__PROBLEM__: Nothing but the data itself, reproduced exactly, is the expected answer.

__INFORMATION SUPPLIED__:
'''

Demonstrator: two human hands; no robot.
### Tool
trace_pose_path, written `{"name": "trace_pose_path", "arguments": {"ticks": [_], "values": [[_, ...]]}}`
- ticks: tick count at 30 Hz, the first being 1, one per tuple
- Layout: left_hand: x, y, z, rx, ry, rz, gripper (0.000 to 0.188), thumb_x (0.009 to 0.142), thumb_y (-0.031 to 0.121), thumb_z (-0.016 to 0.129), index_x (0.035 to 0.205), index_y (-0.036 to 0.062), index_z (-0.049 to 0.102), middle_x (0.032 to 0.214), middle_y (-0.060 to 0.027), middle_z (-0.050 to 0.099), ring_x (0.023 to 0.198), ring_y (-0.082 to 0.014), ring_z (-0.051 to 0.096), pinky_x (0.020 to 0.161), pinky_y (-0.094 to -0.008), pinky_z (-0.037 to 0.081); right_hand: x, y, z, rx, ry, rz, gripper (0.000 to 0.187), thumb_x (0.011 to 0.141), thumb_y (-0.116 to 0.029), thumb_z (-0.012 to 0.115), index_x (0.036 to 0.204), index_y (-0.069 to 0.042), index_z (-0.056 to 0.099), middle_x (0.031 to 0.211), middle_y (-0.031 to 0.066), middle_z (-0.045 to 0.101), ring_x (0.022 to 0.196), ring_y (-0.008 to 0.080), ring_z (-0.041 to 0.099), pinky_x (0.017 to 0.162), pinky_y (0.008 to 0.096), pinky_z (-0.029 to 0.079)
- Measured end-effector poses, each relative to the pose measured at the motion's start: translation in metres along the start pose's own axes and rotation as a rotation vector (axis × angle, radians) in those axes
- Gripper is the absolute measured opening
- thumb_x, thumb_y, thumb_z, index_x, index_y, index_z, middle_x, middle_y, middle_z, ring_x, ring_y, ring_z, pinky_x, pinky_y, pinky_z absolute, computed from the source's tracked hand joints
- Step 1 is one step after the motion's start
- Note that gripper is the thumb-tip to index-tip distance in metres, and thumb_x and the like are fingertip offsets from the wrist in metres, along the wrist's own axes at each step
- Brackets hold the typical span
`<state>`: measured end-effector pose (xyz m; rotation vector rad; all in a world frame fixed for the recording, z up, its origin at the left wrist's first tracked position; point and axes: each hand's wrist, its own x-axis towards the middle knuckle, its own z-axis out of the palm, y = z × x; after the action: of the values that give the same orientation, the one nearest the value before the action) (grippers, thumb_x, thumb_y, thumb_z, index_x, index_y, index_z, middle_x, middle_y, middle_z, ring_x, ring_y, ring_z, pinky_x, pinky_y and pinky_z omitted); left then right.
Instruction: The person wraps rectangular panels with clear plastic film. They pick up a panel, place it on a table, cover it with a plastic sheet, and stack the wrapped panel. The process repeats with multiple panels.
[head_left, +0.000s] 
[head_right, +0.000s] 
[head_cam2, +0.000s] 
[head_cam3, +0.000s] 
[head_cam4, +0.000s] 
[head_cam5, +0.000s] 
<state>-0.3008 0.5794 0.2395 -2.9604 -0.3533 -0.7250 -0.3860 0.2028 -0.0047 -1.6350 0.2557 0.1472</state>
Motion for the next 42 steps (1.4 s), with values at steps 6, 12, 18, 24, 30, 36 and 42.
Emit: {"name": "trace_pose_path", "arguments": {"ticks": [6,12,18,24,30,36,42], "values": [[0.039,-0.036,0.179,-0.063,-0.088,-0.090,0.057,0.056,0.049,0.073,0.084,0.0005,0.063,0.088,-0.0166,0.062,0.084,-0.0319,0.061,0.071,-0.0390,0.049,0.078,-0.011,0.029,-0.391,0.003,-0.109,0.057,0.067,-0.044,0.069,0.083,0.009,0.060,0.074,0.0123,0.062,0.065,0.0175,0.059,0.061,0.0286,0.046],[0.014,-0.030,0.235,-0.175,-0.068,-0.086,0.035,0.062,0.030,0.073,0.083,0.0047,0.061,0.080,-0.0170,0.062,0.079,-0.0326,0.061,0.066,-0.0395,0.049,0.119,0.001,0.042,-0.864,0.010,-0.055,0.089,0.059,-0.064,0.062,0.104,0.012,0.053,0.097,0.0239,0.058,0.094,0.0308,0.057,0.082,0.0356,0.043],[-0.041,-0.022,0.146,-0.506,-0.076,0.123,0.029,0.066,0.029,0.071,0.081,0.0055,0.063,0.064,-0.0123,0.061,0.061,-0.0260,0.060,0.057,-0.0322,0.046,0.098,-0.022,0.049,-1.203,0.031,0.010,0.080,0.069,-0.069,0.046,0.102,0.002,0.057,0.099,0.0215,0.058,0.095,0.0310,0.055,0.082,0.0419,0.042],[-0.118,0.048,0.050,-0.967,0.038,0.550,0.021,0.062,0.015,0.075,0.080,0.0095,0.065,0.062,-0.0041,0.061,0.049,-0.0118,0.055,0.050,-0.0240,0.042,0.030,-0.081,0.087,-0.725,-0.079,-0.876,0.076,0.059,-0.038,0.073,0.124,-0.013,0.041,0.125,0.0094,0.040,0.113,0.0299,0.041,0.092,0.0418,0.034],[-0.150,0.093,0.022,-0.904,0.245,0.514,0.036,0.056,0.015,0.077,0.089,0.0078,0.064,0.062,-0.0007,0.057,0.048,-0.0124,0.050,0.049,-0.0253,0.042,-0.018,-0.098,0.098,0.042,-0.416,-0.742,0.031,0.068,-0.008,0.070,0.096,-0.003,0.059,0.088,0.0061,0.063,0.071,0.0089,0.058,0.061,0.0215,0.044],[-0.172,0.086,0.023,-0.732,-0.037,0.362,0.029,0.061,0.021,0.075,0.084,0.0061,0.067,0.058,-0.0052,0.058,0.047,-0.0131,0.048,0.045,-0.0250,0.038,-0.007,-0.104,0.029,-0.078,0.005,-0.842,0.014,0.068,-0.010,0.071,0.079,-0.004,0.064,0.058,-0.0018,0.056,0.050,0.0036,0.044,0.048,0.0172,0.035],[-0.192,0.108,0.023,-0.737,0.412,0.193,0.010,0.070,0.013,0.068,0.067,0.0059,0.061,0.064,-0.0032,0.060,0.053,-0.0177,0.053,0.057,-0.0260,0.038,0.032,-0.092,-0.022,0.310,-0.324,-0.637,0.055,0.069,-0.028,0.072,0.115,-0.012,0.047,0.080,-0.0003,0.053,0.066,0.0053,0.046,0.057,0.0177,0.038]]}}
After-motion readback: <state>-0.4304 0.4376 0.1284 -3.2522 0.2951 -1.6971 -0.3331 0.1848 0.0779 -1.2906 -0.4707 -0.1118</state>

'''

__RESPONSE TO THE EXERCISE__:
Demonstrator: two human hands; no robot.
### Tool
trace_pose_path, written `{"name": "trace_pose_path", "arguments": {"ticks": [_], "values": [[_, ...]]}}`
- ticks: tick count at 30 Hz, the first being 1, one per tuple
- Layout: left_hand: x, y, z, rx, ry, rz, gripper (0.000 to 0.188), thumb_x (0.009 to 0.142), thumb_y (-0.031 to 0.121), thumb_z (-0.016 to 0.129), index_x (0.035 to 0.205), index_y (-0.036 to 0.062), index_z (-0.049 to 0.102), middle_x (0.032 to 0.214), middle_y (-0.060 to 0.027), middle_z (-0.050 to 0.099), ring_x (0.023 to 0.198), ring_y (-0.082 to 0.014), ring_z (-0.051 to 0.096), pinky_x (0.020 to 0.161), pinky_y (-0.094 to -0.008), pinky_z (-0.037 to 0.081); right_hand: x, y, z, rx, ry, rz, gripper (0.000 to 0.187), thumb_x (0.011 to 0.141), thumb_y (-0.116 to 0.029), thumb_z (-0.012 to 0.115), index_x (0.036 to 0.204), index_y (-0.069 to 0.042), index_z (-0.056 to 0.099), middle_x (0.031 to 0.211), middle_y (-0.031 to 0.066), middle_z (-0.045 to 0.101), ring_x (0.022 to 0.196), ring_y (-0.008 to 0.080), ring_z (-0.041 to 0.099), pinky_x (0.017 to 0.162), pinky_y (0.008 to 0.096), pinky_z (-0.029 to 0.079)
- Measured end-effector poses, each relative to the pose measured at the motion's start: translation in metres along the start pose's own axes and rotation as a rotation vector (axis × angle, radians) in those axes
- Gripper is the absolute measured opening
- thumb_x, thumb_y, thumb_z, index_x, index_y, index_z, middle_x, middle_y, middle_z, ring_x, ring_y, ring_z, pinky_x, pinky_y, pinky_z absolute, computed from the source's tracked hand joints
- Step 1 is one step after the motion's start
- Note that gripper is the thumb-tip to index-tip distance in metres, and thumb_x and the like are fingertip offsets from the wrist in metres, along the wrist's own axes at each step
- Brackets hold the typical span
`<state>`: measured end-effector pose (xyz m; rotation vector rad; all in a world frame fixed for the recording, z up, its origin at the left wrist's first tracked position; point and axes: each hand's wrist, its own x-axis towards the middle knuckle, its own z-axis out of the palm, y = z × x; after the action: of the values that give the same orientation, the one nearest the value before the action) (grippers, thumb_x, thumb_y, thumb_z, index_x, index_y, index_z, middle_x, middle_y, middle_z, ring_x, ring_y, ring_z, pinky_x, pinky_y and pinky_z omitted); left then right.
Instruction: The person wraps rectangular panels with clear plastic film. They pick up a panel, place it on a table, cover it with a plastic sheet, and stack the wrapped panel. The process repeats with multiple panels.
[head_left, +0.000s] 
[head_right, +0.000s] 
[head_cam2, +0.000s] 
[head_cam3, +0.000s] 
[head_cam4, +0.000s] 
[head_cam5, +0.000s] 
<state>-0.3008 0.5794 0.2395 -2.9604 -0.3533 -0.7250 -0.3860 0.2028 -0.0047 -1.6350 0.2557 0.1472</state>
Motion for the next 42 steps (1.4 s), with values at steps 6, 12, 18, 24, 30, 36 and 42.
Emit: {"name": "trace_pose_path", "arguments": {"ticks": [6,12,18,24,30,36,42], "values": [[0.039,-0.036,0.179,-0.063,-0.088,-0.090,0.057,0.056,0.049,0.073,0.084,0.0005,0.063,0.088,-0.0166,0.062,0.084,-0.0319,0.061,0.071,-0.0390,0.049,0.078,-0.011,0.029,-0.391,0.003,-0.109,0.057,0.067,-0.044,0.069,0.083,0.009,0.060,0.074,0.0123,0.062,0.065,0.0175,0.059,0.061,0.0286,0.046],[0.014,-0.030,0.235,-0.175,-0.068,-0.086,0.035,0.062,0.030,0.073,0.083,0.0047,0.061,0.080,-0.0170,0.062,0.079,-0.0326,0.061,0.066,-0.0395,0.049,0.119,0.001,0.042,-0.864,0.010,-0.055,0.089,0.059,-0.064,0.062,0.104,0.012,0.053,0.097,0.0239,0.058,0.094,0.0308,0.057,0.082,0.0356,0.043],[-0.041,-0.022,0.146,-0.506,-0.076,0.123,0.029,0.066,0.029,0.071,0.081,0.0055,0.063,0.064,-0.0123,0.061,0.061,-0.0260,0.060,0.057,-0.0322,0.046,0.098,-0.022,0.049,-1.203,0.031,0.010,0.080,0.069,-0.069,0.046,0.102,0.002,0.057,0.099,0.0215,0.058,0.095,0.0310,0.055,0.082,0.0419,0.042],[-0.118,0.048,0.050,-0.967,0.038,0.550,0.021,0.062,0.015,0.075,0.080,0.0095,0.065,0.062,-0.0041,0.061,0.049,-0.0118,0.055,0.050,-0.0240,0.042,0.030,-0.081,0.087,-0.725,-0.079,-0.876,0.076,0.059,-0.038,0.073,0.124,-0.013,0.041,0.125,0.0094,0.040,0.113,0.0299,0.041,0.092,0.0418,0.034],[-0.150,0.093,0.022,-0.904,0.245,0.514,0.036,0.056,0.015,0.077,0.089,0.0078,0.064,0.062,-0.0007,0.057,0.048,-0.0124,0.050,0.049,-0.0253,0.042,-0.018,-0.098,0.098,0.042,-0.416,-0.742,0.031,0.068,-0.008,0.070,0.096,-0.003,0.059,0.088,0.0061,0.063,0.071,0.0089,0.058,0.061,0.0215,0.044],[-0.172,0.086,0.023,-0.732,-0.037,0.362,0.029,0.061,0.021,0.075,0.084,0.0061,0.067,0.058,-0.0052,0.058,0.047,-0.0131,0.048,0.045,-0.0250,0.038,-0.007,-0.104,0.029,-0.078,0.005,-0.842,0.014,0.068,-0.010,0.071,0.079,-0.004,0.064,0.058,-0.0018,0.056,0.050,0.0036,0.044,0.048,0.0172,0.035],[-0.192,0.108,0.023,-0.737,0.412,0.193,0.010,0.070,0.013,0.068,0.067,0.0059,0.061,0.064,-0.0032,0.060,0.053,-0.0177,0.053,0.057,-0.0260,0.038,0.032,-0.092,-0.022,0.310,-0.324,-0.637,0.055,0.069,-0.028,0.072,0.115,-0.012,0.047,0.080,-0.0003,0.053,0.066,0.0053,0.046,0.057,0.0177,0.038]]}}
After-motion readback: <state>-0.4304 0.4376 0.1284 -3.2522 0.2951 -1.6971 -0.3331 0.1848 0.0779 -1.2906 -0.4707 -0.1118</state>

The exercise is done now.